| Exercise details |
The line containing "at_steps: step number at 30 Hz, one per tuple" marks the end: write out exactly every line from the first line of the data below through that line, and only those.

| Data extract |
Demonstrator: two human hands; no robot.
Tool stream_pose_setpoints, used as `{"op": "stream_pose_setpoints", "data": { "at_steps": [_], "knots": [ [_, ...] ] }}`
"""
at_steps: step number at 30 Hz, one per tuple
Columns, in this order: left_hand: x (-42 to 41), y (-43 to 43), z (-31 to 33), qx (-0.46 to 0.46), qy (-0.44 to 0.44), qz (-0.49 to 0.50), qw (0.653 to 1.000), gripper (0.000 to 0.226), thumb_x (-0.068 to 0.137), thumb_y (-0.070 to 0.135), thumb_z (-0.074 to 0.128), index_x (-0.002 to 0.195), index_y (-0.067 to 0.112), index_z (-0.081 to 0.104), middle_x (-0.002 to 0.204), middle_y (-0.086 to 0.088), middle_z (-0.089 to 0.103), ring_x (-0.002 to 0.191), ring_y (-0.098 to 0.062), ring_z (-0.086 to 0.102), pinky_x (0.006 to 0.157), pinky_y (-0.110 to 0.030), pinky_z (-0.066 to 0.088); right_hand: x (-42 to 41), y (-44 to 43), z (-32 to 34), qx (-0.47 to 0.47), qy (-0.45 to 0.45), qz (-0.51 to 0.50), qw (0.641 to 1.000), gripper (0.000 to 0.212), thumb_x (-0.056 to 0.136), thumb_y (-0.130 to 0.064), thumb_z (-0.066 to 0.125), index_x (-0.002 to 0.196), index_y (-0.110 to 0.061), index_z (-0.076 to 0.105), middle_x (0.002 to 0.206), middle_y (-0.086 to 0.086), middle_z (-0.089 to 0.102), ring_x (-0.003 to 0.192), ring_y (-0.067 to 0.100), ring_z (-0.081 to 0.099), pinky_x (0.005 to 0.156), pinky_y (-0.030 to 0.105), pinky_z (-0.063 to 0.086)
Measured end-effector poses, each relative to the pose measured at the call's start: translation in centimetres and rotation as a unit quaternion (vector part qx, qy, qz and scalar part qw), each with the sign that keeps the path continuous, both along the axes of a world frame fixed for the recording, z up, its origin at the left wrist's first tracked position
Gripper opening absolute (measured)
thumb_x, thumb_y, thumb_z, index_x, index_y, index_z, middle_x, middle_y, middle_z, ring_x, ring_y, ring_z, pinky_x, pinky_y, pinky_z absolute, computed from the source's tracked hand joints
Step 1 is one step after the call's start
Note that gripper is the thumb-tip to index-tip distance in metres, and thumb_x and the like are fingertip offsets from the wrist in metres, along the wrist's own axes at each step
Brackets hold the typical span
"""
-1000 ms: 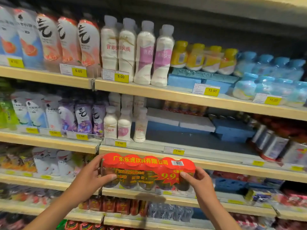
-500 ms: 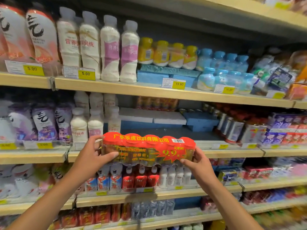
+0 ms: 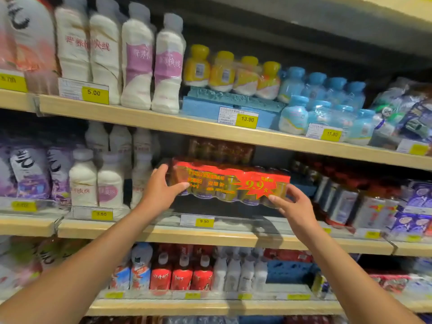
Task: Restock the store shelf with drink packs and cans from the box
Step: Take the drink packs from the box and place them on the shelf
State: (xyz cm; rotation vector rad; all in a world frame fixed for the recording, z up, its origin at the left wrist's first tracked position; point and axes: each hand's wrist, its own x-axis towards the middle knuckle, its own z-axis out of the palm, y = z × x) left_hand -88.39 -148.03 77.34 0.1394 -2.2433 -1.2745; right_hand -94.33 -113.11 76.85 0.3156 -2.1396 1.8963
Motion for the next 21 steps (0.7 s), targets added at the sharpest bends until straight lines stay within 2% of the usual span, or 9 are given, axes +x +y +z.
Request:
{"op": "stream_pose_setpoints", "data": {
  "at_steps": [2, 4, 6, 8, 10, 12, 14, 16, 21],
  "knots": [
    [-2.5, 1.1, 0.4, -0.005, -0.024, 0.064, 0.998, 0.037, 0.083, 0.034, 0.077, 0.077, 0.011, 0.049, 0.080, 0.002, 0.049, 0.068, -0.016, 0.047, 0.056, -0.031, 0.035, -2.7, 0.1, 0.9, 0.008, -0.005, -0.032, 0.999, 0.035, 0.077, -0.016, 0.085, 0.108, -0.019, 0.069, 0.108, 0.001, 0.075, 0.104, 0.021, 0.069, 0.096, 0.045, 0.055],
    [-5.1, 1.5, 0.5, 0.020, -0.055, 0.097, 0.994, 0.032, 0.087, 0.018, 0.070, 0.063, 0.009, 0.050, 0.063, -0.002, 0.048, 0.061, -0.024, 0.050, 0.052, -0.032, 0.033, -5.4, 0.0, 1.9, 0.025, -0.016, -0.054, 0.998, 0.050, 0.078, -0.012, 0.083, 0.124, -0.012, 0.062, 0.120, 0.006, 0.071, 0.092, 0.016, 0.068, 0.086, 0.036, 0.057],
    [-7.4, 1.7, 0.6, 0.000, -0.125, 0.102, 0.987, 0.018, 0.093, 0.013, 0.058, 0.091, -0.003, 0.066, 0.086, -0.014, 0.062, 0.091, -0.038, 0.062, 0.072, -0.036, 0.046, -8.0, -0.3, 2.8, 0.017, -0.031, -0.037, 0.999, 0.053, 0.080, -0.009, 0.083, 0.127, -0.013, 0.059, 0.126, 0.006, 0.067, 0.091, 0.016, 0.068, 0.082, 0.030, 0.055],
    [-9.6, 1.7, 1.1, -0.036, -0.116, 0.089, 0.989, 0.033, 0.095, 0.021, 0.060, 0.122, 0.001, 0.061, 0.119, -0.016, 0.065, 0.114, -0.037, 0.060, 0.090, -0.037, 0.047, -10.4, -0.8, 3.4, 0.069, -0.035, -0.039, 0.996, 0.063, 0.081, -0.018, 0.084, 0.137, -0.007, 0.056, 0.136, 0.007, 0.061, 0.119, 0.027, 0.062, 0.100, 0.038, 0.050],
    [-11.4, 1.8, 1.7, -0.060, -0.036, 0.086, 0.994, 0.032, 0.090, 0.023, 0.069, 0.118, 0.010, 0.062, 0.119, -0.014, 0.066, 0.109, -0.034, 0.062, 0.083, -0.034, 0.045, -12.6, -1.2, 3.4, 0.114, -0.027, -0.050, 0.992, 0.063, 0.078, -0.023, 0.085, 0.132, -0.003, 0.059, 0.134, 0.008, 0.063, 0.122, 0.029, 0.060, 0.103, 0.044, 0.048],
    [-13.1, 2.0, 2.0, -0.078, 0.001, 0.077, 0.994, 0.019, 0.089, 0.020, 0.068, 0.105, 0.012, 0.063, 0.109, -0.015, 0.069, 0.101, -0.035, 0.064, 0.077, -0.032, 0.042, -14.4, -1.4, 3.0, 0.114, -0.028, -0.048, 0.992, 0.049, 0.075, -0.022, 0.088, 0.116, -0.005, 0.067, 0.117, 0.007, 0.070, 0.108, 0.025, 0.065, 0.086, 0.040, 0.053],
    [-14.9, 1.9, 1.8, -0.092, 0.010, 0.063, 0.994, 0.010, 0.091, 0.019, 0.065, 0.097, 0.012, 0.062, 0.103, -0.014, 0.069, 0.097, -0.033, 0.065, 0.076, -0.033, 0.045, -16.1, -1.6, 2.7, 0.124, -0.032, -0.053, 0.990, 0.029, 0.074, -0.022, 0.089, 0.089, -0.014, 0.066, 0.094, 0.002, 0.069, 0.086, 0.019, 0.061, 0.065, 0.030, 0.045],
    [-16.3, 1.6, 1.7, -0.098, 0.007, 0.065, 0.993, 0.017, 0.093, 0.022, 0.064, 0.105, 0.010, 0.065, 0.102, -0.012, 0.069, 0.096, -0.029, 0.065, 0.075, -0.032, 0.047, -17.9, -2.0, 2.6, 0.145, -0.029, -0.066, 0.987, 0.029, 0.073, -0.023, 0.090, 0.076, -0.019, 0.061, 0.086, 0.003, 0.066, 0.072, 0.015, 0.058, 0.057, 0.026, 0.041],
    [-19.5, 1.1, 1.7, -0.082, -0.024, 0.083, 0.993, 0.020, 0.094, 0.024, 0.064, 0.110, 0.012, 0.066, 0.103, -0.011, 0.070, 0.086, -0.024, 0.064, 0.076, -0.038, 0.054, -22.2, -2.8, 2.7, 0.229, -0.022, -0.095, 0.968, 0.038, 0.071, -0.033, 0.090, 0.095, -0.012, 0.069, 0.090, 0.005, 0.064, 0.070, 0.014, 0.056, 0.070, 0.032, 0.043]
  ]
}}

| Exercise answer |
Demonstrator: two human hands; no robot.
Tool stream_pose_setpoints, used as `{"op": "stream_pose_setpoints", "data": { "at_steps": [_], "knots": [ [_, ...] ] }}`
"""
at_steps: step number at 30 Hz, one per tuple

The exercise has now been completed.